What you return should be the lines of the data containing "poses", each in full.

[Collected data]
○ ○ ○ ○

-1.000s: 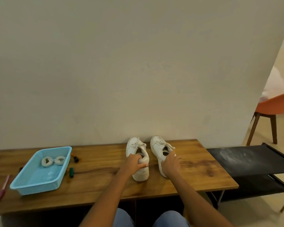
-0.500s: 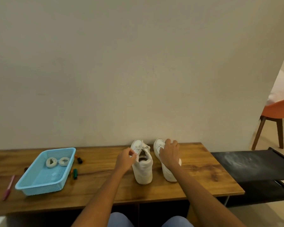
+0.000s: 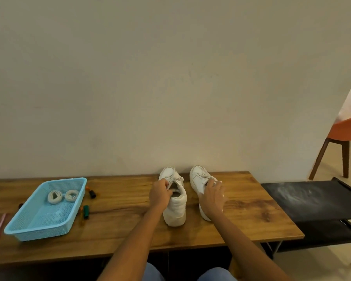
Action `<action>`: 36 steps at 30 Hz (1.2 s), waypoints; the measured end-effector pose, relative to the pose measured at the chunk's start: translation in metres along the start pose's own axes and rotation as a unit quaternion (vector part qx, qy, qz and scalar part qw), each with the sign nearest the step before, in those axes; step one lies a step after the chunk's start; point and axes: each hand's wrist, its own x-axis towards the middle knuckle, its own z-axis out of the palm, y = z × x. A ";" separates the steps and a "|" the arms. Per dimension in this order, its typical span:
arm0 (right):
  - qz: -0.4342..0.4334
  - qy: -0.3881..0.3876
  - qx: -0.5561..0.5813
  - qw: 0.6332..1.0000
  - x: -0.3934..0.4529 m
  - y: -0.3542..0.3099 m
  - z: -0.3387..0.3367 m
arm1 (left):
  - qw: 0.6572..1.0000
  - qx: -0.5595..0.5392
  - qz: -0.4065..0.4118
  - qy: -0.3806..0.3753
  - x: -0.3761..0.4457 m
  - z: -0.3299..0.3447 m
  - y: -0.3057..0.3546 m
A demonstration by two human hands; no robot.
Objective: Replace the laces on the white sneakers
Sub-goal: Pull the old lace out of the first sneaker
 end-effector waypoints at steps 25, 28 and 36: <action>-0.296 -0.152 0.139 0.933 0.080 -0.054 -0.005 | 0.999 0.026 -0.017 0.038 0.017 0.004 -0.008; -0.266 -0.088 0.123 0.952 0.091 -0.054 -0.012 | 0.999 0.030 -0.012 0.038 0.017 0.004 -0.007; 0.048 0.054 0.438 0.896 0.123 -0.055 -0.042 | 0.998 0.033 -0.002 0.046 0.016 0.007 -0.010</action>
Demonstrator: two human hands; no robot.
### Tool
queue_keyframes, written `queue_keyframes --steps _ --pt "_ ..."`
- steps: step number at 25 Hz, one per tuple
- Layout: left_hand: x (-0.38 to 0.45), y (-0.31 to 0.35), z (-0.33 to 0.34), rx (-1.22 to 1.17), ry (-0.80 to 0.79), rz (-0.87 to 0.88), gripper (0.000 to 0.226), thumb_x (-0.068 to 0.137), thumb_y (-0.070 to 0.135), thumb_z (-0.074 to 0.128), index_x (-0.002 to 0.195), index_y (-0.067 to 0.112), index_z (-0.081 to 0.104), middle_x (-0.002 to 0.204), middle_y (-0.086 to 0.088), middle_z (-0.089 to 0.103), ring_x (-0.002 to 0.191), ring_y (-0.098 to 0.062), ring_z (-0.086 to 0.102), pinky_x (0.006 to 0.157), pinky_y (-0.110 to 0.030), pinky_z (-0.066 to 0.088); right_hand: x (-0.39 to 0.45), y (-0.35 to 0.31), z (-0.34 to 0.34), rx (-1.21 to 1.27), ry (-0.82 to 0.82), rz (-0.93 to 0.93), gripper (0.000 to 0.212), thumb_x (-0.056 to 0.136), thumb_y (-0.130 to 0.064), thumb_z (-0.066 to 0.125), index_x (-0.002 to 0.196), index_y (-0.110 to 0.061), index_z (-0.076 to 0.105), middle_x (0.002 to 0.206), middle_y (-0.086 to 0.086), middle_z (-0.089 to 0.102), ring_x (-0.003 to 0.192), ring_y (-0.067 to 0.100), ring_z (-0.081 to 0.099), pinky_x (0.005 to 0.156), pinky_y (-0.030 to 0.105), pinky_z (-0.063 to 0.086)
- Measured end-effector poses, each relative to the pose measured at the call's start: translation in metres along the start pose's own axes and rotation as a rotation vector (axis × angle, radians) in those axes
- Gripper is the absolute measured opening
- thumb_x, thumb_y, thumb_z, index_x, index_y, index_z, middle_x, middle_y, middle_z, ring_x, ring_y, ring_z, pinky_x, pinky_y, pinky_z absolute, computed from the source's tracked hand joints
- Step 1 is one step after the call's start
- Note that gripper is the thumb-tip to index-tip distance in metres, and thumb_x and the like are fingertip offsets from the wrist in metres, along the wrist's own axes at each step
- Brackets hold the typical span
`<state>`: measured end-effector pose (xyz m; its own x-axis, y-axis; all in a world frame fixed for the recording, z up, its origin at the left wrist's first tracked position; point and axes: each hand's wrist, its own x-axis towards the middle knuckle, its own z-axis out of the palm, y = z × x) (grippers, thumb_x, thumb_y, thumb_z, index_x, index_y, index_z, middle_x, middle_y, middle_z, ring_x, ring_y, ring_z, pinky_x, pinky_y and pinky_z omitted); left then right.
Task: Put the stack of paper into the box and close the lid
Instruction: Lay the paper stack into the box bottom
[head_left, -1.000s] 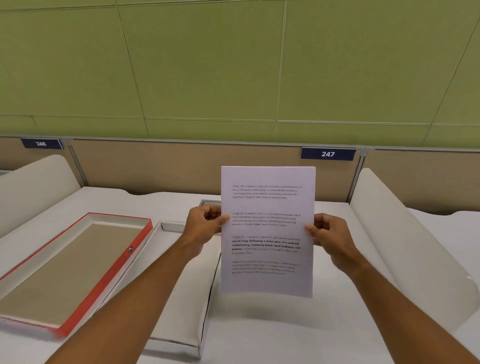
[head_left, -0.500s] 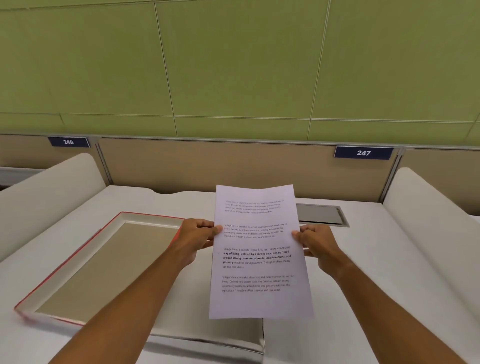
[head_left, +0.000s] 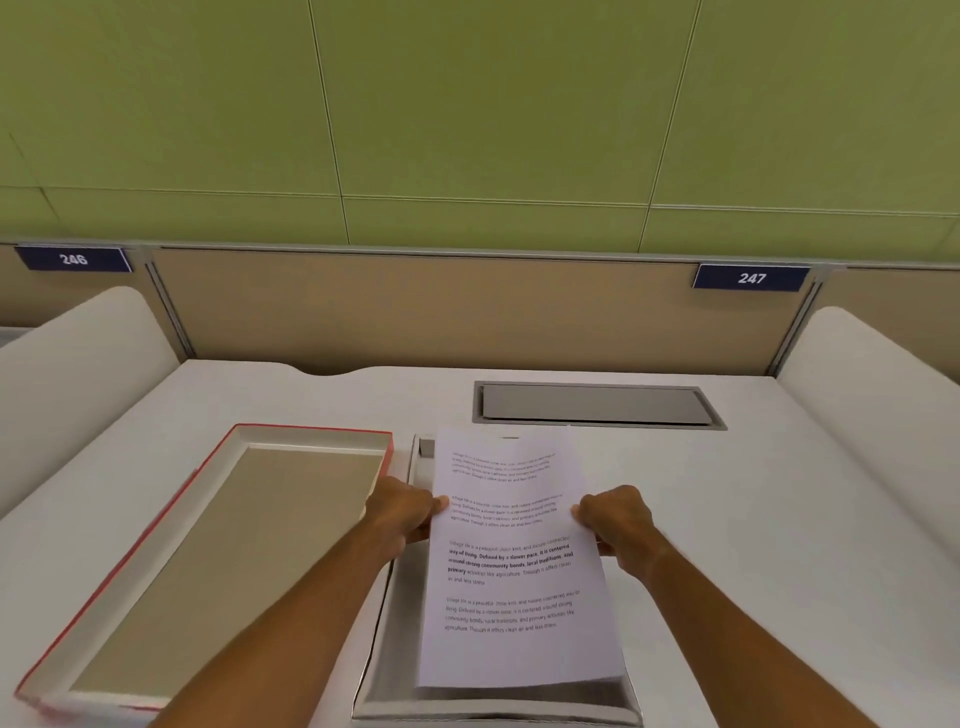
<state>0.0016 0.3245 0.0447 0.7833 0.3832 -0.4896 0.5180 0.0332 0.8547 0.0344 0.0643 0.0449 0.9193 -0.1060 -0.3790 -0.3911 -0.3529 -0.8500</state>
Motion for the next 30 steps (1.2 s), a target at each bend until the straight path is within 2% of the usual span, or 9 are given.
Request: queue_keyframes --steps 7,9,13,16,20,22,25,27,30 --pt "0.014 -0.002 0.001 0.183 0.033 -0.026 0.036 0.076 0.002 0.079 0.105 -0.003 0.057 0.104 -0.02 0.072 0.079 -0.03 0.073 0.047 -0.031 0.058 -0.001 -0.003 0.027 -0.169 0.088 0.023 0.014 0.08 -0.015 0.063 0.081 -0.004 0.054 0.083 0.014 0.069 0.077 0.033 0.071 0.068 0.039 0.062" --pt "0.017 -0.002 0.002 0.248 0.05 -0.013 0.038 0.075 0.005 0.08 0.105 -0.002 0.057 0.108 -0.02 0.071 0.087 -0.032 0.072 0.049 -0.031 0.058 0.0 -0.004 0.032 -0.235 0.111 0.023 0.014 0.081 -0.016 0.064 0.076 -0.008 0.052 0.076 0.006 0.064 0.069 0.024 0.067 0.059 0.032 0.058" --pt "0.02 -0.006 0.01 0.413 0.074 0.037 0.024 0.079 0.011 0.078 0.08 0.008 0.054 0.105 -0.016 0.072 0.082 -0.029 0.071 0.071 -0.038 0.063 0.003 0.0 0.038 -0.342 0.135 -0.005 0.026 0.083 -0.016 0.065 0.067 -0.018 0.045 0.069 -0.003 0.059 0.053 0.012 0.056 0.042 0.019 0.041" --pt "0.022 -0.006 0.015 0.583 0.086 0.1 0.021 0.083 0.016 0.074 0.088 0.008 0.055 0.104 -0.012 0.071 0.075 -0.022 0.066 0.071 -0.031 0.059 0.003 0.002 0.042 -0.437 0.144 -0.013 0.022 0.084 -0.018 0.066 0.074 -0.014 0.047 0.084 0.002 0.06 0.062 0.017 0.061 0.052 0.023 0.047" --pt "0.017 -0.003 0.021 0.783 -0.019 0.139 0.015 0.089 0.013 0.063 0.095 0.009 0.049 0.095 -0.006 0.059 0.081 -0.02 0.059 0.072 -0.028 0.052 -0.002 0.0 0.048 -0.633 0.118 -0.057 0.026 0.086 -0.017 0.064 0.108 -0.004 0.057 0.105 0.011 0.066 0.098 0.032 0.067 0.074 0.033 0.053" --pt "0.014 -0.001 0.024 0.797 -0.068 0.115 0.013 0.089 0.01 0.057 0.099 0.008 0.05 0.096 -0.007 0.056 0.085 -0.021 0.057 0.077 -0.029 0.053 -0.004 0.001 0.052 -0.708 0.082 -0.064 0.028 0.086 -0.016 0.061 0.11 -0.003 0.059 0.11 0.013 0.067 0.097 0.032 0.067 0.079 0.035 0.055" --pt "0.011 -0.001 0.025 0.761 -0.094 0.083 0.022 0.087 0.009 0.056 0.108 0.007 0.05 0.089 -0.004 0.054 0.086 -0.021 0.055 0.078 -0.03 0.053 -0.009 0.004 0.056 -0.717 0.016 -0.06 0.011 0.085 -0.019 0.06 0.09 -0.009 0.057 0.093 0.008 0.064 0.079 0.024 0.061 0.067 0.029 0.054" --pt "0.005 0.0 0.024 0.733 -0.101 0.061 0.032 0.086 0.011 0.061 0.115 0.006 0.046 0.09 -0.004 0.056 0.089 -0.022 0.057 0.077 -0.031 0.053 -0.01 0.002 0.056 -0.697 -0.023 -0.074 0.013 0.086 -0.023 0.06 0.083 -0.012 0.054 0.087 0.006 0.064 0.071 0.021 0.059 0.054 0.022 0.047" --pt "-0.001 -0.006 0.022 0.742 -0.116 0.064 0.077 0.083 0.022 0.071 0.143 0.003 0.027 0.127 -0.012 0.057 0.111 -0.026 0.059 0.077 -0.028 0.049 -0.014 0.001 0.054 -0.682 -0.074 -0.097 0.025 0.086 -0.027 0.063 0.099 -0.005 0.062 0.103 0.012 0.072 0.076 0.021 0.065 0.056 0.021 0.047"
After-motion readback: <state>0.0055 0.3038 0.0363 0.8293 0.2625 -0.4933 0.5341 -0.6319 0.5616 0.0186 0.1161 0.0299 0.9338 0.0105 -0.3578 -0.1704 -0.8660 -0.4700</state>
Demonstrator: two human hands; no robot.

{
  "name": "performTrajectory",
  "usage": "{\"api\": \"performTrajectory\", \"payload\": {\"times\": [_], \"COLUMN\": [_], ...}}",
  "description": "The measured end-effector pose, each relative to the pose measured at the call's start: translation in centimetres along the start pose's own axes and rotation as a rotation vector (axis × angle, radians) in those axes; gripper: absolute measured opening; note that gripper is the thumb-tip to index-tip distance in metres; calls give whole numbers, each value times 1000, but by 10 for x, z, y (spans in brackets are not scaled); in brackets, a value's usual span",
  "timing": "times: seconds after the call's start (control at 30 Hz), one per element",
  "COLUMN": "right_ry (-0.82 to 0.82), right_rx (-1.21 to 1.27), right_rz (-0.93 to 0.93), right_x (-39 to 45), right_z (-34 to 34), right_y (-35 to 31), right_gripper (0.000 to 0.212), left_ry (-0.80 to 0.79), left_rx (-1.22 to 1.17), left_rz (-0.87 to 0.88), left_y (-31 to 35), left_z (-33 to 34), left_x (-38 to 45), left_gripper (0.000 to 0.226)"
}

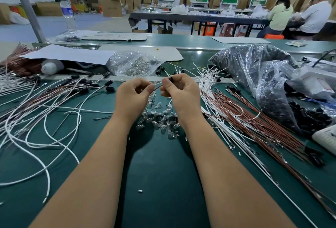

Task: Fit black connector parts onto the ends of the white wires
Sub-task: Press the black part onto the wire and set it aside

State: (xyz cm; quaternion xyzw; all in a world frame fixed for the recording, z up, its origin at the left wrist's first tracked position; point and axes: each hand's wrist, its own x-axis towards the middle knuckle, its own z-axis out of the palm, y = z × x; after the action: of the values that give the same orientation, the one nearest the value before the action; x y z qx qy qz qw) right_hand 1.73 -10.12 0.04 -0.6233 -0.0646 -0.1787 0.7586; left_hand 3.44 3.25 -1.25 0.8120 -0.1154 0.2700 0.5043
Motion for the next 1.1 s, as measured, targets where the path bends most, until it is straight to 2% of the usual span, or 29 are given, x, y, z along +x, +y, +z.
{"api": "performTrajectory", "payload": {"times": [0.1,0.23,0.33,0.43,0.47,0.53,0.67,0.8,0.87,0.97,1.1], "right_ry": [-79,-113,-137,-294,-342,-375,-290,-66,-4,2,-17], "right_rx": [-25,-150,-534,-1084,-1209,-1303,-1204,-685,-417,-193,-140], "right_rz": [5,-26,-22,-122,-150,-164,-200,-86,-1,84,120], "right_x": [0,2,5,7,6,6,6,7,8,9,10], "right_z": [2,1,-4,-7,-6,-5,-7,-9,-11,-14,-13], "right_y": [1,4,11,16,17,16,15,7,3,2,3], "right_gripper": [6,12,25,28,27,22,11,4,6,11,18], "left_ry": [46,-64,-48,-68,-82,-107,-125,-147,-160,-172,-199], "left_rx": [192,79,99,159,166,148,125,22,-16,-48,-83], "left_rz": [136,144,89,9,-23,-54,-28,-85,-102,-101,-89], "left_y": [0,3,-2,-8,-9,-9,-7,-7,-6,-4,-3], "left_z": [-2,2,3,1,1,2,1,-2,-3,-3,-2], "left_x": [0,-1,0,3,3,2,1,1,0,-1,-1], "left_gripper": [8,12,12,11,9,7,7,10,10,10,11]}}
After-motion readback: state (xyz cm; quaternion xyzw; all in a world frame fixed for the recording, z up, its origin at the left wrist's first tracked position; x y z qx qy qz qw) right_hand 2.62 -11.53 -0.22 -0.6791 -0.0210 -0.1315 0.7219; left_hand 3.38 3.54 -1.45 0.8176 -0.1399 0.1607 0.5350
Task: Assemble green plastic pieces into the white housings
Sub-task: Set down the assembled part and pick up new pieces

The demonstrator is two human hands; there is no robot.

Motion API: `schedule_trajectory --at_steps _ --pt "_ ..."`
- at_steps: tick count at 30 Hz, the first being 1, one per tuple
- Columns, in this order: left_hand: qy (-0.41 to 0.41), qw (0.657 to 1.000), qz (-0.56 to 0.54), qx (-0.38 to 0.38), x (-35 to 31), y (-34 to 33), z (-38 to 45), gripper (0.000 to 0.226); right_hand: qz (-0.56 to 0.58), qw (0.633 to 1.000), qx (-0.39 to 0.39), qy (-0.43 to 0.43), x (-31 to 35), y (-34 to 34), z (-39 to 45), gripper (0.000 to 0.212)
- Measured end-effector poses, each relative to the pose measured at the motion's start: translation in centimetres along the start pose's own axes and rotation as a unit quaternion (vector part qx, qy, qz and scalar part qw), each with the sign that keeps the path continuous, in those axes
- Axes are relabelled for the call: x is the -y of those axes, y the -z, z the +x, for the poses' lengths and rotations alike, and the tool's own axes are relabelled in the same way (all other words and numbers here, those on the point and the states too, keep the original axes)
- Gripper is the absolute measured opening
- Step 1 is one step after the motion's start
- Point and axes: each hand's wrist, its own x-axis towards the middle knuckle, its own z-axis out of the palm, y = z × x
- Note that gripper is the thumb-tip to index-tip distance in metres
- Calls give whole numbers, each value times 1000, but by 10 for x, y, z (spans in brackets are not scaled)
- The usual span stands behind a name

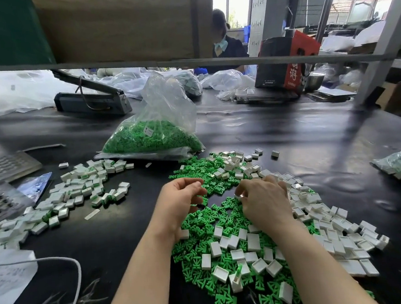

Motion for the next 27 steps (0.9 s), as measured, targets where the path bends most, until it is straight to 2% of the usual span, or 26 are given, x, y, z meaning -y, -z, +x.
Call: schedule_trajectory --at_steps 7,12,14,17,20,24,27 --pt "-9 998 55 20 3 -8 -3 12 30 999 -25 13 1 -1 -1 8" --pt "-16 996 82 28 7 -11 0 13 216 973 -68 54 10 12 2 22" --pt "-21 997 66 37 9 -13 0 19 267 956 -88 79 17 20 2 27" --pt "-39 997 30 57 8 -17 -2 27 299 944 -79 117 24 25 -1 32" --pt "-57 997 -6 54 7 -17 -3 17 318 935 -76 137 25 24 -2 33" --pt "-50 994 -77 54 5 -13 -4 13 363 923 -61 110 24 26 -2 36" --pt "-40 992 -111 48 2 -13 -5 12 394 915 -52 74 24 27 0 26"
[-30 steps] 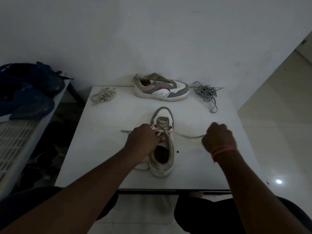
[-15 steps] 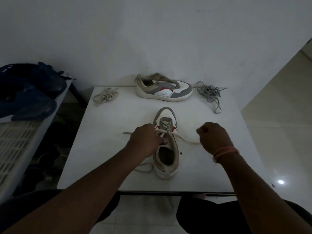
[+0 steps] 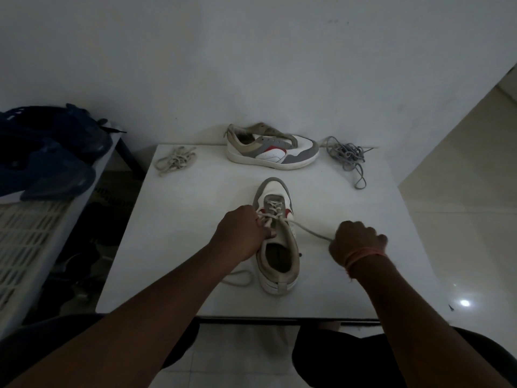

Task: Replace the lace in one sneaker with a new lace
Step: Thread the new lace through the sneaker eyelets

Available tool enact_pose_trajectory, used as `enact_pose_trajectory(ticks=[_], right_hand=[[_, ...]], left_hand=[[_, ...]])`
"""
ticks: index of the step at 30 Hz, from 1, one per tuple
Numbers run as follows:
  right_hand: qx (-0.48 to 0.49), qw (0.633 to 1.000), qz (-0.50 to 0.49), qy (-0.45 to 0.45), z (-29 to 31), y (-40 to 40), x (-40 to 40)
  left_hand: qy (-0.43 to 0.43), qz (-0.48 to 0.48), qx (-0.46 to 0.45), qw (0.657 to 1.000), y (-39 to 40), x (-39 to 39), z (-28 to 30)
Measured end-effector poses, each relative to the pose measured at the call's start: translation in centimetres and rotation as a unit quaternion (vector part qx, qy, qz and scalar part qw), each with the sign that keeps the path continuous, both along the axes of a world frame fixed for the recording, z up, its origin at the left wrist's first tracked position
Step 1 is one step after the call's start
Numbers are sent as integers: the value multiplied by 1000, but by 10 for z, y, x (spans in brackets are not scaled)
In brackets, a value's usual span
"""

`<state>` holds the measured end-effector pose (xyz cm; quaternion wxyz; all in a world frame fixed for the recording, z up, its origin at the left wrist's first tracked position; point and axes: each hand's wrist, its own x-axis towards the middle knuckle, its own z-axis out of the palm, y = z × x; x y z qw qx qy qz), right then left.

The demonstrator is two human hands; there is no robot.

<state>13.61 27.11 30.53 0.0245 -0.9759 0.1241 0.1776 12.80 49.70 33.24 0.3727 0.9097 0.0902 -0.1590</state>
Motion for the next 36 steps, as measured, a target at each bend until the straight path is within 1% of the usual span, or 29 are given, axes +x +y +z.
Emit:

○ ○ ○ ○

### Answer area:
- Measured end-effector poses, each relative to the pose measured at the call's start: translation in metres along the start pose's own axes and rotation as a rotation vector (axis × angle, radians) in those axes
- Measured end-effector poses, each relative to the pose measured at the motion's start: translation in centimetres along the start pose's own axes and rotation as a unit quaternion (vector part qx, qy, qz and scalar part qw), each with the sign that keeps the path continuous, in those axes
- Axes are relabelled for the call: x is the -y of those axes, y the -z, z the +x, for the poses' lengths and rotations alike, and the tool's own axes are relabelled in the same way (all other words and numbers here, those on the point and the states too, keep the original axes)
Measured end-effector poses, each relative to the pose measured at the call's start: translation in centimetres and rotation as a unit quaternion (vector part qx, qy, qz and scalar part qw), each with the sign that keeps the path continuous, both along the axes of a world frame fixed for the recording, z up, its origin at the left wrist's first tracked position

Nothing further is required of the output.